Organizations that have not yet drawn a formal line between approved enterprise AI tools and public alternatives should treat this ruling as a prompt to do so.
Non-Lawyer AI Usage Requires Governance, Not Just Monitoring
The Tate ruling confirms that non-lawyers can generate potentially privileged materials through AI interactions. This cuts both ways. On one hand, it offers some protection for employees who use AI tools in anticipation of litigation. On the other hand, it means that uncontrolled AI usage by non-legal staff can create privilege entanglements that legal teams may not even be aware of.
Governance frameworks need to extend beyond the legal department. HR, operations, and management teams — particularly those responding to employee complaints or potential disputes — are now operating in legally sensitive territory when they turn to AI for guidance.
AI Conversations as Electronically Stored Information
A separate but related compliance question is emerging in parallel: do generative AI chat logs constitute preservable electronically stored information (ESI) when a litigation hold is issued?
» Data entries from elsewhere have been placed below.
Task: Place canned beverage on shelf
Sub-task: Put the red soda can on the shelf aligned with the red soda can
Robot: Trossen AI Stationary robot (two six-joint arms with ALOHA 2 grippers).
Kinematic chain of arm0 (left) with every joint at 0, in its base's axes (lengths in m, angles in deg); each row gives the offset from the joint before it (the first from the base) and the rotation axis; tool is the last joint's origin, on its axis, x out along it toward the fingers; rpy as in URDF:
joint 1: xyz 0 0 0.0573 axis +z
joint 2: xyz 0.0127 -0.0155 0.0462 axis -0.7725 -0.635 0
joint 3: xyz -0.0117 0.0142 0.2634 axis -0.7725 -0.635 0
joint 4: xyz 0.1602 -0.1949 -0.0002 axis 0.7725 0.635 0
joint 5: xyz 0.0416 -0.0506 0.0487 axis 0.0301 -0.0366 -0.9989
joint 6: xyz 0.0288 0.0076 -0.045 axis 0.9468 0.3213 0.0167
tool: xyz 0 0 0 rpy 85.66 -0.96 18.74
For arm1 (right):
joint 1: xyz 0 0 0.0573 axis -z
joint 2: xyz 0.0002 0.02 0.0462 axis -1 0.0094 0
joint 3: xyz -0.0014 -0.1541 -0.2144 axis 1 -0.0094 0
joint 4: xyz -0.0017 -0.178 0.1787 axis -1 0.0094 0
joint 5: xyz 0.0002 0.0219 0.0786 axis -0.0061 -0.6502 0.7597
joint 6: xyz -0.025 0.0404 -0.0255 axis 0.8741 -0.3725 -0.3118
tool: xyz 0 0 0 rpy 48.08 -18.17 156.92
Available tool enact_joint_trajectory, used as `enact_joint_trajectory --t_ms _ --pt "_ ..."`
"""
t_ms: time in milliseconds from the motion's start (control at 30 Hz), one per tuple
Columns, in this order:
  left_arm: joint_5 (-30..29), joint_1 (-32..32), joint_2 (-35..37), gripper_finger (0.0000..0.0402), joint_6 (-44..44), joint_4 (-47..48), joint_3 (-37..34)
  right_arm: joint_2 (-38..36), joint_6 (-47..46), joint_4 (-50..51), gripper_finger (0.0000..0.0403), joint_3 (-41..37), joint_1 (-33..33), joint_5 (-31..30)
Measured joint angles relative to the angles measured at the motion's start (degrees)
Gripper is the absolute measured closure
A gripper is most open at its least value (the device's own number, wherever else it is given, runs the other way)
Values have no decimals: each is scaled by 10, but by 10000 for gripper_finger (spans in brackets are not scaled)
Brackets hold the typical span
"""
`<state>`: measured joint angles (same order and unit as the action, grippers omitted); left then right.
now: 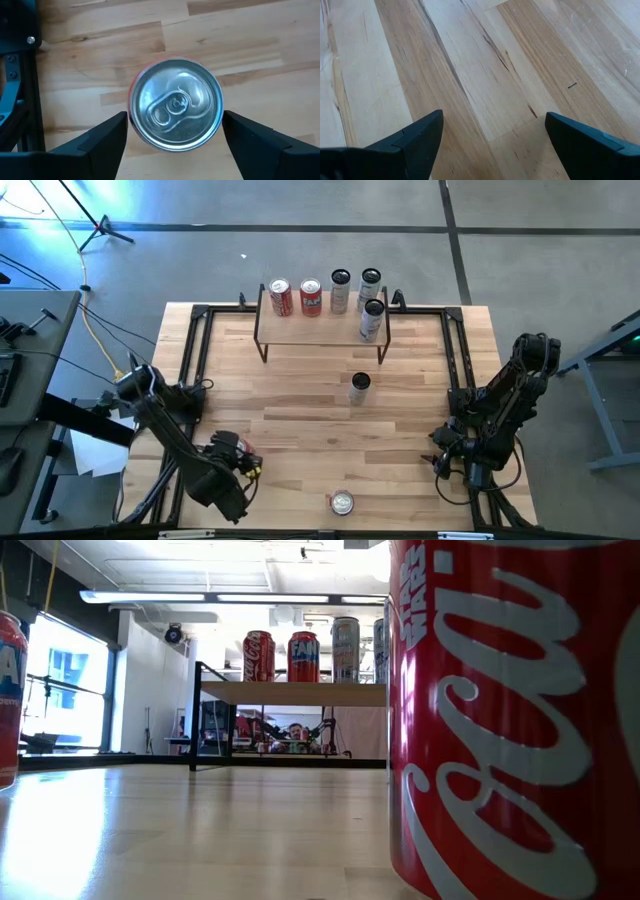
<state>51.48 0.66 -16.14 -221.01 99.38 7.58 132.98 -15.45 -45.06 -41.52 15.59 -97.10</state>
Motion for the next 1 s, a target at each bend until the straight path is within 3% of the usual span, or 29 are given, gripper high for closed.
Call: enact_joint_trajectory --t_ms 233,633,900,1000 --pt "-14 -2 6 72 -5 5 -11 0 0 0 64 0 0 0" --pt "-45 10 5 73 -6 -109 -98 0 0 0 64 0 0 0" --pt "-55 11 7 127 23 -148 -99 0 0 0 64 0 0 0" --pt "-59 16 6 128 59 -162 -91 0 0 0 64 0 0 0"
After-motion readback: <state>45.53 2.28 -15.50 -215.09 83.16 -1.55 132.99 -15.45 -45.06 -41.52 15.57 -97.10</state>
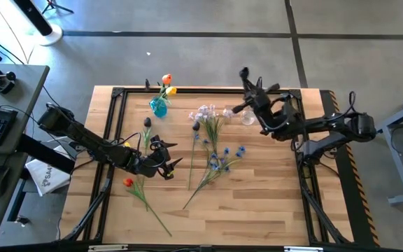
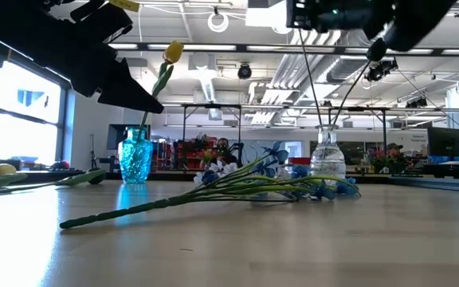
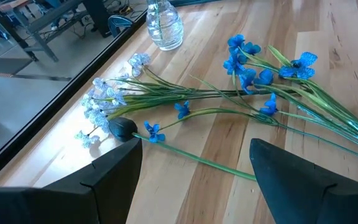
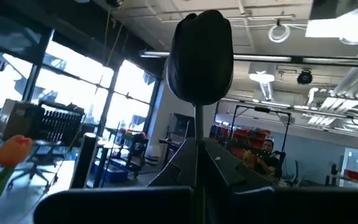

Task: Sort flowers into vase by color
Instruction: Put the black flower into the transparent vase

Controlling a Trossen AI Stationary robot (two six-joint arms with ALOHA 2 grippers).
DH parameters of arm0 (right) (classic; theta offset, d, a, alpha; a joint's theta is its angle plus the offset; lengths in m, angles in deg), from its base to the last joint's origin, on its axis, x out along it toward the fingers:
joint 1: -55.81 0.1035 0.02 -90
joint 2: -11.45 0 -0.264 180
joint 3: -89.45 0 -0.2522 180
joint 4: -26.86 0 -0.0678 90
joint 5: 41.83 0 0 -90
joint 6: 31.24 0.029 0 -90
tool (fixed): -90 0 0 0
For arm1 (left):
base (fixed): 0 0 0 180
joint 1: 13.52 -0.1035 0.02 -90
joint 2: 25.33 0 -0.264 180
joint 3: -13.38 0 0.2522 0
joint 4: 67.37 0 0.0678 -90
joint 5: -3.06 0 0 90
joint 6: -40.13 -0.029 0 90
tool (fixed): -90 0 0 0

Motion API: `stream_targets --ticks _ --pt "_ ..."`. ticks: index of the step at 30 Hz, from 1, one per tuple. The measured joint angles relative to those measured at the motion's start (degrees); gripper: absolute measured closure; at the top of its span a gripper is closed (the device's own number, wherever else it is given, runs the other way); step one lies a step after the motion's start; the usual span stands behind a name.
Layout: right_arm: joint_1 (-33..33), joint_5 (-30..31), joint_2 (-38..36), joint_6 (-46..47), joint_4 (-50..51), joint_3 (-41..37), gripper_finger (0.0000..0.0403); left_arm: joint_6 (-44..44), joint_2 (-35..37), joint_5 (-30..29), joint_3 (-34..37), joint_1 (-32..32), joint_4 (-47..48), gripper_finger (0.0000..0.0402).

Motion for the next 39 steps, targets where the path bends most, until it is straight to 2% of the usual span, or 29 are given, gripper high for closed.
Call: stream_targets --ticks 5,14,17,22,24,31,35,39 --pt "0.0 0.2 0.0 -0.2 -10.5 -6.2 0.0403 0.0 0.0 0.0 0.0 0.0 0.0 0.0118" --pt "0.0 7.7 -0.1 2.6 -8.7 -7.0 0.0397 -0.1 0.0 0.0 0.0 0.0 0.0 0.0118" --pt "0.0 9.1 -0.1 3.7 -8.4 -7.0 0.0368 -0.1 0.0 0.0 0.0 0.0 0.0 0.0118" --pt "0.0 9.5 -0.1 6.1 -7.5 -7.0 0.0292 -0.1 0.0 0.0 0.0 0.0 0.0 0.0118" --pt "0.2 11.5 -0.1 6.8 -7.2 -7.0 0.0264 -0.1 0.0 0.0 0.0 0.0 0.0 0.0118" --pt "3.3 21.1 -6.3 6.6 2.6 -7.0 0.0199 -0.1 0.0 0.0 0.0 0.0 0.0 0.0118" --pt "5.4 24.0 -12.2 7.7 10.3 -7.0 0.0186 -0.2 0.0 0.0 0.0 0.0 0.0 0.0118" --pt "6.5 24.1 -17.8 11.5 19.2 -7.0 0.0182 -0.4 0.0 0.0 0.0 0.0 -0.1 0.0118"
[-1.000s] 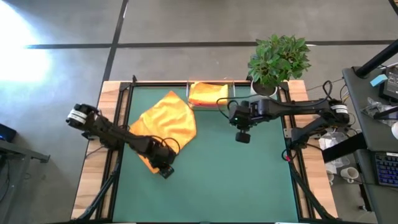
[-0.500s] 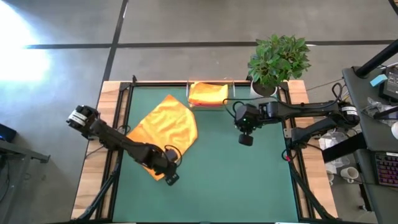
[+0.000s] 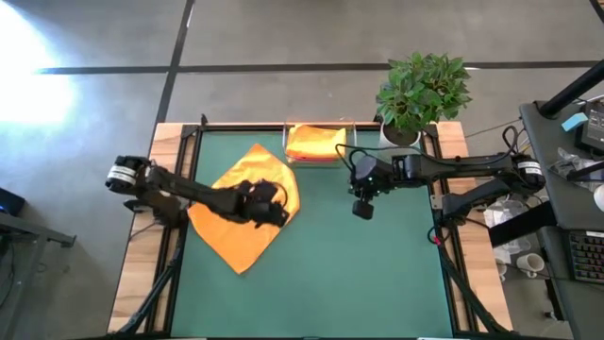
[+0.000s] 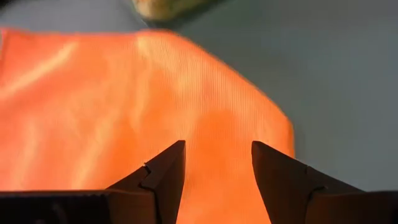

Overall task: Fold microfiber towels
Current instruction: Fold the orange towel

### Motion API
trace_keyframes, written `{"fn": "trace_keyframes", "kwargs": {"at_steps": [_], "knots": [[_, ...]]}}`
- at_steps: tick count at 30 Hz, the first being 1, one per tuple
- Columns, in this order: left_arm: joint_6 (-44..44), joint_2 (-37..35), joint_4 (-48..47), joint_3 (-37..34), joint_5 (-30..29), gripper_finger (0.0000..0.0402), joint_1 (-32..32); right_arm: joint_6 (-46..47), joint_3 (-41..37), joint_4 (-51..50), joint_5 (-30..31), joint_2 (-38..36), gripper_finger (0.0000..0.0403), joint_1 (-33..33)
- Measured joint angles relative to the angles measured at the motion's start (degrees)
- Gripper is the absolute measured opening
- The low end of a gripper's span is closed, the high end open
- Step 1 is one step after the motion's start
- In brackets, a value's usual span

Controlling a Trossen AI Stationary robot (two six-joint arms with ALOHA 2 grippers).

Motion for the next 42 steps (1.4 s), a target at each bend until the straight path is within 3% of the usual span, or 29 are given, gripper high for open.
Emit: {"fn": "trace_keyframes", "kwargs": {"at_steps": [8, 20, 23, 34, 42], "knots": [[8.57, 4.79, 10.77, -0.46, 1.93, 0.0169, 5.93, 0.95, 0.0, 0.79, 0.02, 0.0, 0.0011, 0.0], [4.31, 13.6, 11.29, 0.12, 10.88, 0.0169, 5.12, 2.22, 0.0, 0.56, 0.07, 0.0, 0.0011, 0.0], [4.75, 14.13, 11.2, 0.16, 11.73, 0.0169, 3.24, 2.12, 0.0, 0.56, 0.07, 0.0, 0.0011, 0.0], [4.66, 13.78, 10.04, 0.69, 25.66, 0.0169, -9.35, -0.33, 0.0, 0.58, 0.07, 0.02, 0.0011, 0.0], [7.42, 13.89, 9.9, 2.88, 29.32, 0.0169, -19.11, -1.52, 0.0, 0.78, 0.07, 0.02, 0.0011, 0.0]]}}
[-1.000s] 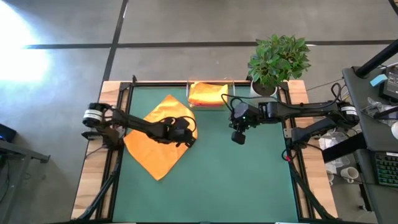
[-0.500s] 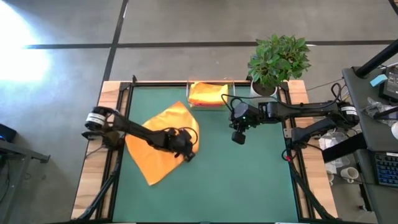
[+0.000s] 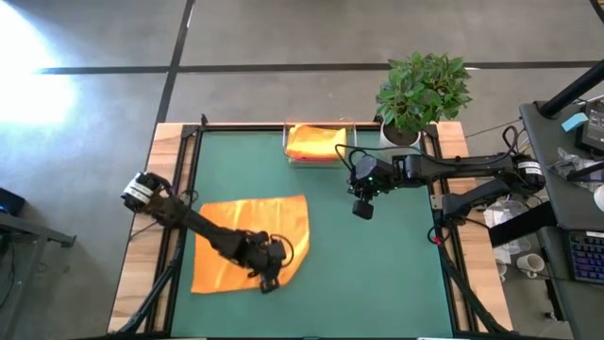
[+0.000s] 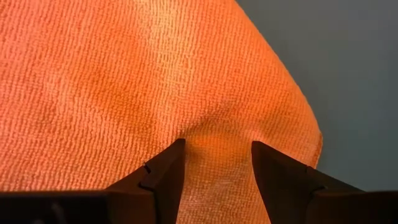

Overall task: Fold microfiber towels
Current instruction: Fold the orange towel

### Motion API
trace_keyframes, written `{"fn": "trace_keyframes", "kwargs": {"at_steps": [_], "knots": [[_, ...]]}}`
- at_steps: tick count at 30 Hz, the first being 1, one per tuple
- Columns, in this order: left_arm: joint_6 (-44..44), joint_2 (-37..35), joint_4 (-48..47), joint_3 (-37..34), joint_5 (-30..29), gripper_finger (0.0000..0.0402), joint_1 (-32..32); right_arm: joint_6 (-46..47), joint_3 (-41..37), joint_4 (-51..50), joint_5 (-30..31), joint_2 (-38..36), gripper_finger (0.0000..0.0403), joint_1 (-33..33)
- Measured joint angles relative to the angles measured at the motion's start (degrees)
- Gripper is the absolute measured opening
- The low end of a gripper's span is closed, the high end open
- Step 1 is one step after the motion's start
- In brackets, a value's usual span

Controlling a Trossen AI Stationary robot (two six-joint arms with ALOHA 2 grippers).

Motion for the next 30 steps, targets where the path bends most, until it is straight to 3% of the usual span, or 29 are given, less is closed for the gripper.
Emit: {"fn": "trace_keyframes", "kwargs": {"at_steps": [6, 14, 19, 30], "knots": [[-0.21, -0.67, -1.79, 2.82, 1.94, 0.0169, -3.16, 0.27, -0.02, -0.01, -0.15, 0.0, 0.0011, 0.0], [-0.34, -4.43, -19.74, 9.77, 0.53, 0.0169, -3.43, 0.79, -0.02, -0.13, -4.07, 0.0, 0.0011, 1.99], [-2.32, -6.46, -25.97, 12.53, 0.28, 0.0169, -4.92, 0.76, -0.05, -0.25, -4.07, 0.0, 0.0011, 5.31], [-15.95, -7.65, -27.55, 12.76, 2.04, 0.0169, -17.93, 2.12, -3.12, -0.07, -4.15, 0.0, 0.0011, 11.74]]}}
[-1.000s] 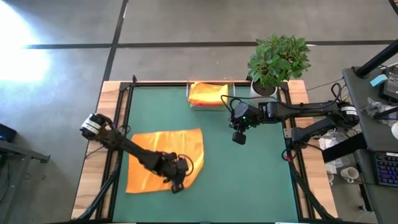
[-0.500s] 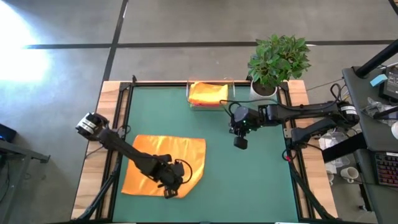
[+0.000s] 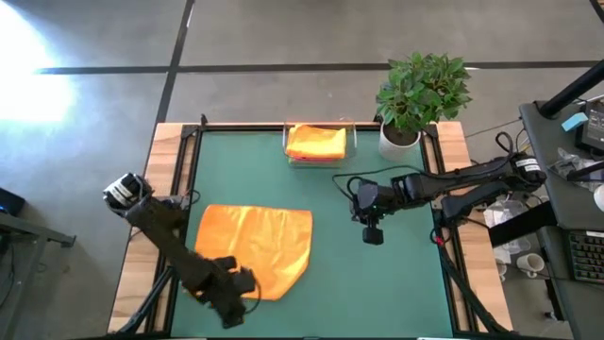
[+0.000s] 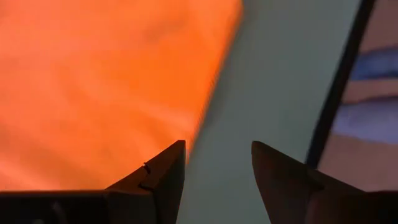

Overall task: Fold microfiber towels
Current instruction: Fold the orange towel

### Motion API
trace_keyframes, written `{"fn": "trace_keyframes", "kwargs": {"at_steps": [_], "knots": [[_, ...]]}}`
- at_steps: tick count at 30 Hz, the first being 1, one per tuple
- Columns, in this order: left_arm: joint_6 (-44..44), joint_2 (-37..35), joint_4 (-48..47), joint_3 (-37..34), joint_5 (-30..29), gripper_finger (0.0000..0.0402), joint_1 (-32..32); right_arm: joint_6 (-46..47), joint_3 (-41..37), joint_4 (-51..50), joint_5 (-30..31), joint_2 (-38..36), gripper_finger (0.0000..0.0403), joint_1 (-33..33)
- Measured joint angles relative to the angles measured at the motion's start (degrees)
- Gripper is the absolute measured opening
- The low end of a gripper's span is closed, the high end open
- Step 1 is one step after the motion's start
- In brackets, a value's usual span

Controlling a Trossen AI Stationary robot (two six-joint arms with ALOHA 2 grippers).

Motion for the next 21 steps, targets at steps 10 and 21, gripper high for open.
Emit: {"fn": "trace_keyframes", "kwargs": {"at_steps": [10, 21], "knots": [[-5.53, 0.0, -6.12, -0.06, 1.3, 0.0169, -12.62, 5.67, -0.31, 2.39, 0.19, 0.04, 0.0011, 1.66], [-11.39, 2.65, -15.3, -0.96, 1.26, 0.0169, -22.09, 9.92, -0.31, 11.1, 0.22, 0.04, 0.0011, 1.66]]}}
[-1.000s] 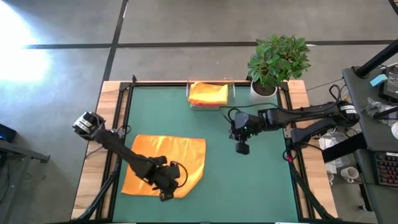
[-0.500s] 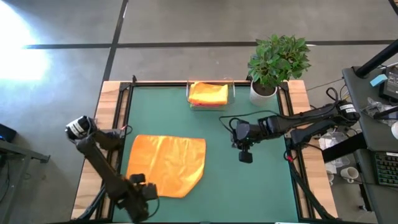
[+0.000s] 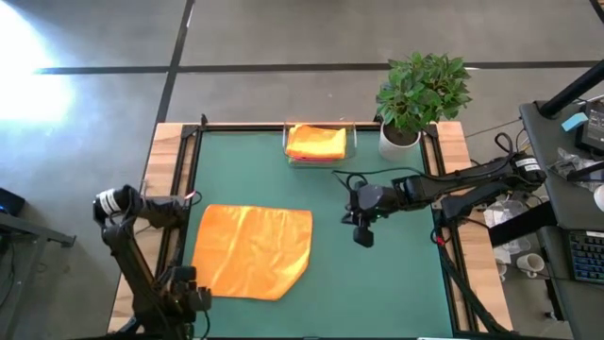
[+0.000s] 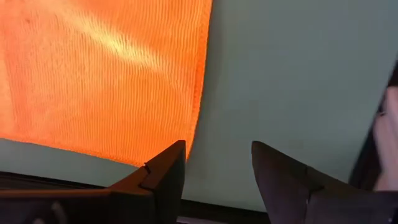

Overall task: Fold microfiber towels
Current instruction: Fold the orange towel

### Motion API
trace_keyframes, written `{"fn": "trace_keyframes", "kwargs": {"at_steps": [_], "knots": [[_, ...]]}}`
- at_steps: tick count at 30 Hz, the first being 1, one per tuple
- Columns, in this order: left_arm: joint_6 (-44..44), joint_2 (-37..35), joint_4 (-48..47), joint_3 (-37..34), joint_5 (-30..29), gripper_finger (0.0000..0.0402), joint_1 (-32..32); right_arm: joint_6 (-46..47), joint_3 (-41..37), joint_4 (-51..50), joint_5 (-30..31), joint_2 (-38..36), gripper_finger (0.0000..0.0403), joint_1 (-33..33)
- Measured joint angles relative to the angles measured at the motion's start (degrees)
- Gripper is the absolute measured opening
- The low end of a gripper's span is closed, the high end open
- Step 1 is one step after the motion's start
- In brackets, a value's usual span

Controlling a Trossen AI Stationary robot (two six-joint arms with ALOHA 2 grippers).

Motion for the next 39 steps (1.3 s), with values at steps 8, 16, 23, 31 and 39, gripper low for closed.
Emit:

If AI conversations can be privileged work product, they can also be discoverable evidence when privilege does not apply. Organizations that have not yet addressed AI-generated content in their litigation hold procedures are carrying an unexamined gap in their e-discovery readiness.
Protective Orders Need AI-Specific Language
Judge Dorfman’s recommendation to amend the protective order to address AI tool usage is a signal to litigators and in-house counsel alike. Standard protective orders drafted before the generative AI era almost certainly do not contemplate LLM interactions. Updating this language is no longer optional best practice — it is becoming a baseline expectation.
The Broader Landscape: Divergence Before Convergence
Courts across the United States are reaching inconsistent conclusions about how privilege doctrine applies to AI-assisted work. Texas is leaning toward flexibility. New York federal courts are leaning toward restriction. Other jurisdictions have yet to weigh in meaningfully.
This period of divergence is likely to persist for several years before appellate courts or legislative bodies establish clearer standards. In the interim, the risk exposure for enterprises is asymmetric: the cost of a poorly governed AI interaction surfacing in litigation is high, while the cost of implementing a clear AI usage policy is comparatively low.
A Closing Observation
The Tate ruling is a minute entry, not a full opinion on the merits. Its precedential weight is limited. But its directional signal is clear: courts are beginning to take seriously the idea that AI-assisted work, prepared with litigation in mind, deserves the same protective consideration as traditional attorney work product.
For enterprise AI adopters, the takeaway is not to rely on judicial protection as a compliance strategy. It is to build governance structures — clear policies, enterprise-grade tooling, updated protective orders, and litigation hold procedures — that do not depend on courts resolving questions that remain genuinely open. The law is catching up to AI usage. The organizations best positioned are those that do not wait for it to arrive.